### Goal of the exercise
Print the whole listing, character for character.

### Data section
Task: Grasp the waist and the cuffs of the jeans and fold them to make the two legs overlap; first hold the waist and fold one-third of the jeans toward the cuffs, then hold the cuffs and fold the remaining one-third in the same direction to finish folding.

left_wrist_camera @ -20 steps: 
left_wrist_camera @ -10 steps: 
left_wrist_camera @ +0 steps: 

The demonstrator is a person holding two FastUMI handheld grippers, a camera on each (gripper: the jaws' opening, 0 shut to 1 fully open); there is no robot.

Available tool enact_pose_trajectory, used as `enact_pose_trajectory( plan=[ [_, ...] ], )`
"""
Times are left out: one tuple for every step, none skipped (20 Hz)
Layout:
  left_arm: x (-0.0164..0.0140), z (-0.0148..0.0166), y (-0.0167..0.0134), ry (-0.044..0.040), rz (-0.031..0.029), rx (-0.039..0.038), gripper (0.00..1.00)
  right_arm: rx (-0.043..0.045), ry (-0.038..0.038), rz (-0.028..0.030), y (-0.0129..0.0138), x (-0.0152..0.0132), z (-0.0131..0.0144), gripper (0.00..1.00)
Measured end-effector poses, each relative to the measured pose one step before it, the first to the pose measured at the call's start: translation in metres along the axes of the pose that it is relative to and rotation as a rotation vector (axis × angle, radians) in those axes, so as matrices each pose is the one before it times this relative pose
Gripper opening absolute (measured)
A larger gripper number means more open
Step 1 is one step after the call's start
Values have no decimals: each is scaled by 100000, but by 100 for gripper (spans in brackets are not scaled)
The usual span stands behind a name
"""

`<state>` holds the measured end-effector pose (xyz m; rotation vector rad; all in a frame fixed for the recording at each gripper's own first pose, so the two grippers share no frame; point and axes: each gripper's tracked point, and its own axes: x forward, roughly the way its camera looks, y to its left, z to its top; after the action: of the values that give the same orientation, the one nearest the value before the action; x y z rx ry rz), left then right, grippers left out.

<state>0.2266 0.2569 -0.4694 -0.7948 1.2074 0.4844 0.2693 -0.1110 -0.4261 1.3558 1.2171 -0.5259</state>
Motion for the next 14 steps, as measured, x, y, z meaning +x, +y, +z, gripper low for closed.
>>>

### Output of the task
Task: Grasp the waist and the cuffs of the jeans and fold them to make the two legs overlap; first hold the waist and fold one-third of the jeans toward the cuffs, then hold the cuffs and fold the remaining one-third in the same direction to finish folding.

left_wrist_camera @ -20 steps: 
left_wrist_camera @ -10 steps: 
left_wrist_camera @ +0 steps: 

The demonstrator is a person holding two FastUMI handheld grippers, a camera on each (gripper: the jaws' opening, 0 shut to 1 fully open); there is no robot.

Available tool enact_pose_trajectory, used as `enact_pose_trajectory( plan=[ [_, ...] ], )`
"""
Times are left out: one tuple for every step, none skipped (20 Hz)
Layout:
  left_arm: x (-0.0164..0.0140), z (-0.0148..0.0166), y (-0.0167..0.0134), ry (-0.044..0.040), rz (-0.031..0.029), rx (-0.039..0.038), gripper (0.00..1.00)
  right_arm: rx (-0.043..0.045), ry (-0.038..0.038), rz (-0.028..0.030), y (-0.0129..0.0138), x (-0.0152..0.0132), z (-0.0131..0.0144), gripper (0.00..1.00)
Measured end-effector poses, each relative to the measured pose one step before it, the first to the pose measured at the call's start: translation in metres along the axes of the pose that it is relative to and rotation as a rotation vector (axis × angle, radians) in those axes, so as matrices each pose is the one before it times this relative pose
Gripper opening absolute (measured)
A larger gripper number means more open
Step 1 is one step after the call's start
Values have no decimals: each is scaled by 100000, but by 100 for gripper (spans in brackets are not scaled)
The usual span stands behind a name
"""

`<state>` holds the measured end-effector pose (xyz m; rotation vector rad; all in a frame fixed for the recording at each gripper's own first pose, so the two grippers share no frame; point and axes: each gripper's tracked point, and its own axes: x forward, roughly the way its camera looks, y to its left, z to its top; after the action: of the values that give the same orientation, the one nearest the value before the action; x y z rx ry rz), left then right, grippers left out.

<state>0.2266 0.2569 -0.4694 -0.7948 1.2074 0.4844 0.2693 -0.1110 -0.4261 1.3558 1.2171 -0.5259</state>
Motion for the next 14 steps, as measured, x, y, z meaning +x, +y, +z, gripper low for closed.
>>>

The output is now complete.